IBS: Novo processo administrativo, velhos problemas
Eduardo Salusse
Há um clamor social para que um novo processo administrativo tributário venha a modernizar a relação processual entre a administração e o administrado.
Mais do que tudo, deveria haver um alinhamento entre as melhores práticas de todos os contenciosos tributários do país, pois, ao final das contas, o contraditório e a ampla defesa, com os meios e recursos a ela inerentes, são direitos e garantias fundamentais assegurados aos litigantes, em processo judicial ou administrativo, pelo artigo 5º, inciso LV, da Constituição Federal.
Muitas das disposições contidas no Projeto de Lei Complementar nº 108 (PLP 108), em tramitação perante o Senado Federal, representam um verdadeiro retrocesso nas relações processuais administrativas no âmbito do IBS. São explícitos os sinais de que a administração fazendária, com algumas iluminadas exceções, realmente entende que o processo administrativo lhe pertence. Trata-se de uma repudiável apropriação de um instituto que apenas por ela é conduzido, mas que serve a toda a sociedade como instrumento de pacificação de litígios fiscais.

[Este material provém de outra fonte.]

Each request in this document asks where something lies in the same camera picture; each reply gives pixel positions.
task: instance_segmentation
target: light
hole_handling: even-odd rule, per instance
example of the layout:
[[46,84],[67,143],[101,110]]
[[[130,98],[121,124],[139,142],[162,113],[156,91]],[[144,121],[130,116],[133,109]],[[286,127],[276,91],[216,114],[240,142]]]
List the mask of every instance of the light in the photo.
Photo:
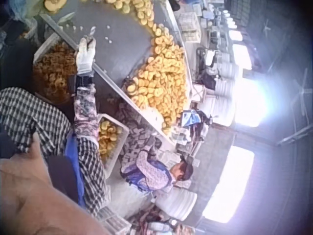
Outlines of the light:
[[220,223],[232,218],[245,193],[253,160],[253,152],[231,146],[220,182],[202,213],[205,218]]
[[227,21],[228,26],[229,25],[236,25],[236,23],[234,21]]
[[257,81],[241,78],[236,80],[234,99],[236,100],[235,122],[257,127],[268,112],[265,95]]
[[241,66],[243,69],[246,69],[246,70],[252,69],[251,59],[250,59],[249,52],[246,46],[234,44],[233,52],[234,52],[235,63],[237,65]]
[[228,25],[228,28],[234,28],[234,29],[236,29],[237,26],[236,26],[236,25]]
[[241,32],[237,31],[237,30],[230,30],[228,32],[231,40],[233,41],[242,41],[243,40],[243,36],[241,34]]

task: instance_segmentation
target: white glove
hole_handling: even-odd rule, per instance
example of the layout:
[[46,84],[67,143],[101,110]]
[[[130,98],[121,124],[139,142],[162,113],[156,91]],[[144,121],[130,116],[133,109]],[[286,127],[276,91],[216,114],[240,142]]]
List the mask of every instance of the white glove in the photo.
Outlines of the white glove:
[[83,74],[92,71],[92,63],[96,54],[96,40],[92,38],[87,48],[86,38],[82,38],[79,43],[78,53],[76,56],[77,74]]

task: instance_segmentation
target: blue apron
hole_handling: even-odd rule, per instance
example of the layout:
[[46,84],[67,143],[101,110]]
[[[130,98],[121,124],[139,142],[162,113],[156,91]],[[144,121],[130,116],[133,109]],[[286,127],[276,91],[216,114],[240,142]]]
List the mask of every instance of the blue apron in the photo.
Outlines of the blue apron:
[[77,183],[77,191],[78,191],[78,201],[79,205],[82,208],[86,208],[84,202],[84,181],[83,176],[79,168],[78,162],[78,143],[76,139],[76,135],[71,131],[67,136],[67,143],[65,146],[64,154],[67,159],[69,159],[72,163],[75,175],[76,175],[76,183]]

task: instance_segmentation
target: checkered sleeve
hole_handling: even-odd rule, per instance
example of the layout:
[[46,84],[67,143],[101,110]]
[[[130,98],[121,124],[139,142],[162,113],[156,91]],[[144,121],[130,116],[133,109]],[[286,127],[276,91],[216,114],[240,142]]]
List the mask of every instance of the checkered sleeve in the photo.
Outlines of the checkered sleeve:
[[104,167],[97,145],[85,138],[78,137],[79,166],[84,179],[84,200],[87,210],[94,216],[108,203]]

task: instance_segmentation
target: hand
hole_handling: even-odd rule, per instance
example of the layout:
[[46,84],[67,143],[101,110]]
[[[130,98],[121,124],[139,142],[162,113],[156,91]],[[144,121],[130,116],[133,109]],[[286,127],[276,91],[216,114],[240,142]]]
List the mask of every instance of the hand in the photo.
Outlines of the hand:
[[5,234],[109,234],[53,188],[37,134],[28,153],[0,159],[0,218]]
[[96,54],[96,40],[94,38],[87,46],[86,38],[82,38],[79,43],[78,53],[76,56],[77,74],[83,74],[92,71],[92,63]]

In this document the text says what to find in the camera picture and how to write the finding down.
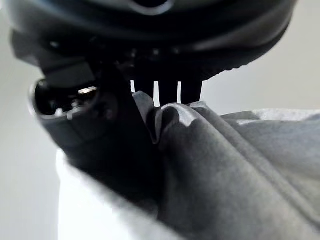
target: gray cloth
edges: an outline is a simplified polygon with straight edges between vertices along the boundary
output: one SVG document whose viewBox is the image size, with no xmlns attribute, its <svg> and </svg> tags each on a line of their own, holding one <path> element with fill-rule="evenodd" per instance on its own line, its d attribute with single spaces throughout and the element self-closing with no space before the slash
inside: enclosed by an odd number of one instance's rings
<svg viewBox="0 0 320 240">
<path fill-rule="evenodd" d="M 146 116 L 152 100 L 143 93 L 135 99 Z M 59 151 L 59 240 L 320 239 L 320 111 L 218 116 L 204 102 L 169 104 L 154 126 L 165 194 L 153 214 Z"/>
</svg>

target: white surface
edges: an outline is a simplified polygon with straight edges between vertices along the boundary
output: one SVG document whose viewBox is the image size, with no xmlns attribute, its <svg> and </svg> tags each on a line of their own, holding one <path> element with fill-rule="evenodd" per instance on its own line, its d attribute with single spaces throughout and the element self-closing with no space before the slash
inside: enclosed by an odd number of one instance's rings
<svg viewBox="0 0 320 240">
<path fill-rule="evenodd" d="M 285 38 L 249 66 L 204 84 L 217 113 L 320 108 L 320 1 L 302 0 Z M 41 77 L 12 56 L 0 18 L 0 240 L 56 240 L 59 181 L 55 146 L 29 115 L 27 92 Z"/>
</svg>

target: gray fabric
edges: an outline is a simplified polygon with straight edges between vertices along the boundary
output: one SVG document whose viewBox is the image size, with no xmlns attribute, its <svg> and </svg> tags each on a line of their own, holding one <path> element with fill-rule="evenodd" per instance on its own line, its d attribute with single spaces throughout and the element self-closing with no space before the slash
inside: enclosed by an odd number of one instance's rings
<svg viewBox="0 0 320 240">
<path fill-rule="evenodd" d="M 154 108 L 143 93 L 135 99 L 144 116 Z M 152 121 L 165 156 L 157 212 L 133 206 L 59 151 L 60 240 L 320 239 L 320 111 L 218 116 L 197 102 L 166 105 Z"/>
</svg>

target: white background
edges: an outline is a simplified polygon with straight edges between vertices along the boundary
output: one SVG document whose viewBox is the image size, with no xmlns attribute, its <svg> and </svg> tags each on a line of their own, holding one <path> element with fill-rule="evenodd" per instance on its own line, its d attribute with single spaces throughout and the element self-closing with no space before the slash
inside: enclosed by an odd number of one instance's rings
<svg viewBox="0 0 320 240">
<path fill-rule="evenodd" d="M 267 55 L 204 84 L 217 113 L 320 108 L 320 1 L 301 0 L 289 31 Z M 56 148 L 29 115 L 27 92 L 40 72 L 15 60 L 0 17 L 0 240 L 56 240 Z"/>
</svg>

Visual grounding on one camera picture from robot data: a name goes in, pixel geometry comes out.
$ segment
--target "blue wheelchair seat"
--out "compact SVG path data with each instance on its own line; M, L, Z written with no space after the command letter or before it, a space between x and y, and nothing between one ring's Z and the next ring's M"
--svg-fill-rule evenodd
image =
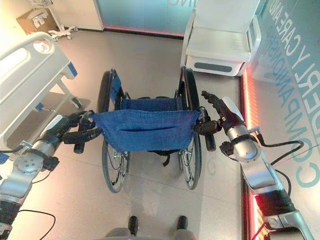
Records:
M116 106L121 89L118 75L113 79L110 100ZM92 116L106 141L120 153L186 149L201 114L183 110L180 97L127 99L122 97L114 111Z

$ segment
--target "cardboard box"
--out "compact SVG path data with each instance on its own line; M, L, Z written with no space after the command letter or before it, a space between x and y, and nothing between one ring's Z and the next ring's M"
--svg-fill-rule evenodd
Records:
M34 32L48 33L49 30L58 30L54 18L47 8L30 10L16 20L26 34Z

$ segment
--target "wire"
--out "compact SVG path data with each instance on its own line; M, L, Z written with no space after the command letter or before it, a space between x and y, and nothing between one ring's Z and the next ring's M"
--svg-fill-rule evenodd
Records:
M285 177L286 181L288 182L288 195L290 196L291 195L291 189L292 189L290 178L287 175L285 175L282 171L279 171L277 169L275 169L275 171L280 173L282 176Z
M255 235L252 237L251 240L255 240L256 239L256 237L259 235L259 233L265 227L265 225L266 225L266 223L262 223L261 227L258 229L258 231L256 231Z
M273 148L273 147L279 147L279 146L284 146L284 145L290 145L290 144L299 144L299 146L297 146L295 149L290 150L288 152L286 152L285 154L281 155L280 157L278 157L276 160L274 160L273 162L271 162L271 165L275 165L277 162L279 162L281 159L283 159L284 157L288 156L289 154L294 153L295 151L298 151L299 149L301 149L305 144L303 141L300 140L295 140L295 141L286 141L286 142L281 142L281 143L276 143L276 144L266 144L264 141L264 138L262 137L262 134L257 134L256 137L259 139L260 143L262 146L267 147L267 148Z
M19 145L17 146L15 149L13 150L0 150L0 154L12 154L12 153L16 153L19 152L21 149L23 149L24 146L23 145Z
M51 214L51 213L47 213L47 212L44 212L44 211L28 210L28 209L23 209L23 210L18 211L18 213L20 213L20 212L32 212L32 213L38 213L38 214L45 214L45 215L49 215L49 216L53 217L53 224L52 224L52 226L51 226L50 229L46 232L46 234L43 235L43 237L40 238L40 240L44 239L45 236L47 236L48 233L50 233L50 231L53 229L53 227L54 227L55 224L56 224L56 217L55 217L53 214Z
M45 176L44 178L42 178L41 180L39 180L39 181L33 181L32 182L32 184L37 184L37 183L40 183L40 182L42 182L43 180L45 180L47 177L49 177L50 176L50 174L51 174L51 171L49 171L49 173L47 174L47 176Z

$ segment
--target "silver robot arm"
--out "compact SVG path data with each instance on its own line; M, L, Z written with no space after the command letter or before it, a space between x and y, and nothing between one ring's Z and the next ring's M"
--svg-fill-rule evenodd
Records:
M94 125L88 122L93 113L82 111L69 116L57 115L34 145L14 161L12 172L0 185L0 240L8 239L12 223L32 188L33 179L40 171L53 171L58 165L59 160L53 155L61 142L75 144L74 151L81 152L85 142L102 132L100 128L92 129ZM68 132L78 124L78 132Z
M206 91L202 92L202 96L213 104L220 119L196 124L193 129L200 135L224 129L230 141L223 142L220 149L241 164L245 181L262 212L262 219L266 227L273 230L269 233L269 239L292 239L294 236L294 239L314 240L275 169L267 162L264 151L251 135L253 132L259 135L259 129L247 129L243 116L229 97L220 99Z

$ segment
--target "reclining chair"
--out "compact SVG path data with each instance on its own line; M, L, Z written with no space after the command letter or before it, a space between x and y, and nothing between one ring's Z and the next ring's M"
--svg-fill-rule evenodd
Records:
M259 0L198 0L186 26L181 66L241 76L261 42Z

A restrição da competência do julgador administrativo para aplicar a legalidade (artigo 91, parágrafo 3º, do PLP 108) é um ataque direto na jugular do disposto no artigo 37 da Constituição Federal, segundo o qual a aplicação da legalidade é um dever inegociável da administração pública. Aliás, o próprio artigo 76 do PLP 108 dispõe que a administração tributária deve anular seus próprios atos quando eivados de vício de legalidade, o que representa uma contradição intrínseca no próprio PLP 108.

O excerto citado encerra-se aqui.